Today is the Solemn Feast of the Annunciation of Jesus Christ’s Nativity.  It is actually a very ancient feast.  For a couple of millennia, it has been associated with late Lent – and I read somewhere that in the ancient Syrian Church this feast occurred on the Thursday of Holy Week – in the morning.  It marked the beginning of all the things Christians were about to celebrate.  Rather mercifully in modern times, Holy Thursday is not also the day of this feast!  In the first chapter of Luke we read about an angel, Gabriel, being sent to Mary of Nazareth.  There is now a modern church in that town and in the crypt a little Chapel which commemorates the event.  Don’t ask me how they know exactly where it happened – but it did happen in “this” place.  On the tiny altar in that crypt chapel certain Latin words are engraved:

‘verbum caro hic factum est’

That could be freely translated: ‘Word enfleshed HERE it was’

The “Word” is God, according to St John.  So, it’s that little word “hic” – that is not in St John.  This little word ‘hic’ is like a thunder bolt and it could thrill us or shock us, or both.  HERE.  Not “once upon a time” but HERE.  I want to mull that over, do you?


While joy is never out of season, even in Lent, it can seem at least ‘high risk’ these days.  Fear seems to be the most infectious disease around.  Covid-19 or The Virus seems the engine that drives our lives, even our Churches and other places of worship.  It is becoming obsessive.  Don’t you agree?

That said, we must never lose focus on the good or the ‘blessing’ hidden in all of life.  In life itself!  Accepting LIFE as a gift or a blessing is what transforms our daily slog.  To see the hidden wholeness in life is transformative.  There is a Jewish tradition of prayer that says we should give thanks for at least 100 things each day – a minimum number, that.  This takes the form of a prayer of blessing, a barakah.  “Blessed be Thou Lord of the Universe….” that I was able to get out of bed this morning… that I am healthy, or I am ill, but You LORD are with me in this.”  Nothing is too small to evoke an expression of gratitude or a barakah prayer.  The prayer ought to be EXPRESSED too, not just a vague thought.  Of course, an Orthodox Jew probably has a written prayer for almost any occasion – but as Gentiles, we could be forgiven for composing our own little humble versions.  Now – as for the “100” – it is obvious that if we aim only at that minimum, we will be spending a LOT of time offering barakah/blessings!!  I am working on it.  It’s harder than you think!  It could become INFECTIOUS.

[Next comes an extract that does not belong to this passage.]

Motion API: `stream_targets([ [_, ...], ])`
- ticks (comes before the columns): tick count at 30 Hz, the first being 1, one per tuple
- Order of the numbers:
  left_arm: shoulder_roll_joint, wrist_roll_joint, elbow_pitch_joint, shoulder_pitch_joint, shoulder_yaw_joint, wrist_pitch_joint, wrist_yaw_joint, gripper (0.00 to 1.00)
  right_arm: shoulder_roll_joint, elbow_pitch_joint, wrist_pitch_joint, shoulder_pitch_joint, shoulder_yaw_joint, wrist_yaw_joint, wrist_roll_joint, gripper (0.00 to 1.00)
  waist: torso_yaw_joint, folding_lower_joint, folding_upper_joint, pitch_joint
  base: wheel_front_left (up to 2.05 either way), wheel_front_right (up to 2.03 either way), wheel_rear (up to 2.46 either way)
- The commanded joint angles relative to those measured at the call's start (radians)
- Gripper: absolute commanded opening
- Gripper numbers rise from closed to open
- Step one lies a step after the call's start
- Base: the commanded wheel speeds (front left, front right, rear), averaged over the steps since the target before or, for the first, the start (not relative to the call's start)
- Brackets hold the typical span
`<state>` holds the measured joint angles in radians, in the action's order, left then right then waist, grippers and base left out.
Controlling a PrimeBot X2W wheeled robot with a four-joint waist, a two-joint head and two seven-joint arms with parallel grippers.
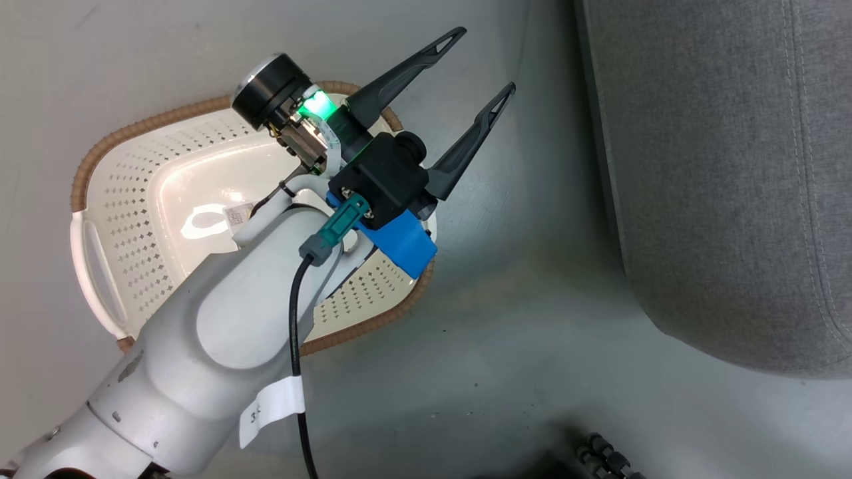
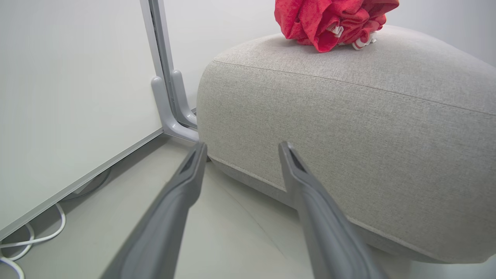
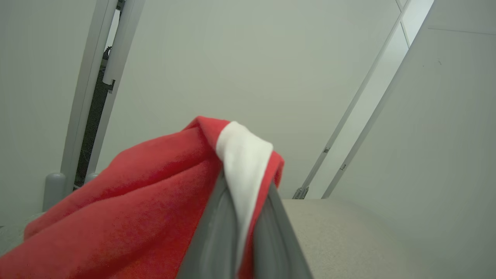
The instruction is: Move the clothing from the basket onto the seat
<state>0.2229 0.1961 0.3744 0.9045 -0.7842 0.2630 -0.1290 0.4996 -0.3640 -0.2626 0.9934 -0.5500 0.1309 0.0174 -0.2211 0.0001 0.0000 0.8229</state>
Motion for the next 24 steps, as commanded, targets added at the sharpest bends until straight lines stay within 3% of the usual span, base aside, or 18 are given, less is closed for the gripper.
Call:
stream_targets([
  [1,0.004,-0.002,-0.005,0.016,0.001,0.002,0.002,1.0,-0.021,-0.023,-0.003,-0.026,0.0,0.0,-0.008,0.0,0.002,-0.0001,0.0,0.003,0.0,0.0,0.0],
  [6,-0.002,-0.003,-0.007,0.026,-0.008,0.001,0.006,1.0,-0.068,-0.111,-0.003,-0.072,-0.004,0.0,-0.013,0.0,0.008,-0.0001,0.0,0.006,0.0,0.0,0.0],
  [13,-0.005,0.001,-0.006,0.031,-0.018,0.001,0.007,1.0,-0.069,-0.231,-0.004,-0.078,0.013,0.0,0.015,0.0,0.013,-0.0001,0.0,0.002,0.0,0.0,0.0],
  [14,-0.004,0.003,-0.005,0.03,-0.018,0.001,0.008,1.0,-0.07,-0.238,-0.004,-0.076,0.011,0.0,0.023,1.0,0.012,-0.0001,0.0,-0.001,0.0,0.0,0.0],
  [24,-0.018,0.027,-0.007,-0.035,-0.003,0.002,0.023,1.0,-0.098,-0.122,-0.003,-0.227,-0.064,0.0,0.027,1.0,0.001,-0.0001,0.0,-0.133,0.0,0.0,0.0],
])
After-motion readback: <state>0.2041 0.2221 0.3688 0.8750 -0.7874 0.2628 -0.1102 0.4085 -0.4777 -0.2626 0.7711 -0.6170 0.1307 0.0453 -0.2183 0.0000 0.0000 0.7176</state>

Lent again!  Recently I thought this is like a season when a ship pulls into a convenient port for needed repairs and overhauls.  Yet it is so much more than that, of course.  I ran across something written by the English priest George Congreve, SSJE many years ago; because he was a great soul, his thoughts are worth sharing, even if this proves a longer read than usual.  He wrote this at a time when Lent was taken seriously by the society in general.  Nevertheless, I find it helpful.  Maybe you will too.  Here goes:

“Lent is no mere ceremonial regulation, like the Lord Chamberlain’s order for Court mourning for so many days. As if the Church should announce that on Ash Wednesday immemorial custom and ecclesiastical propriety demand that we begin to live sadly for forty days, put aside every encouraging consideration, and dwell upon past sin and the consequences of eternal sin. ….joy is out of season for six weeks. On the contrary, George Herbert writes, ‘Welcome, dear feast of Lent’; and the meaning of Lent is the spring of the soul and of the Church. It symbolizes not the despair or indifference of the dead in sin, the winter of the soul, but the spring, the stirring of mysteries hidden in the depths of our nature, the silent awaking of a desire to love God, which is new and wonderful–of a capacity of growing in likeness to Christ…”   He continues:

“The soul is setting herself in a quiet time to remember the highest and deepest thoughts she ever had, and deliberately to choose afresh the highest aim she ever caught sight of. All who intend to obey the Church, and keep Lent, mean that by the grace of God they intend to grow through these forty days in the knowledge and love of God.”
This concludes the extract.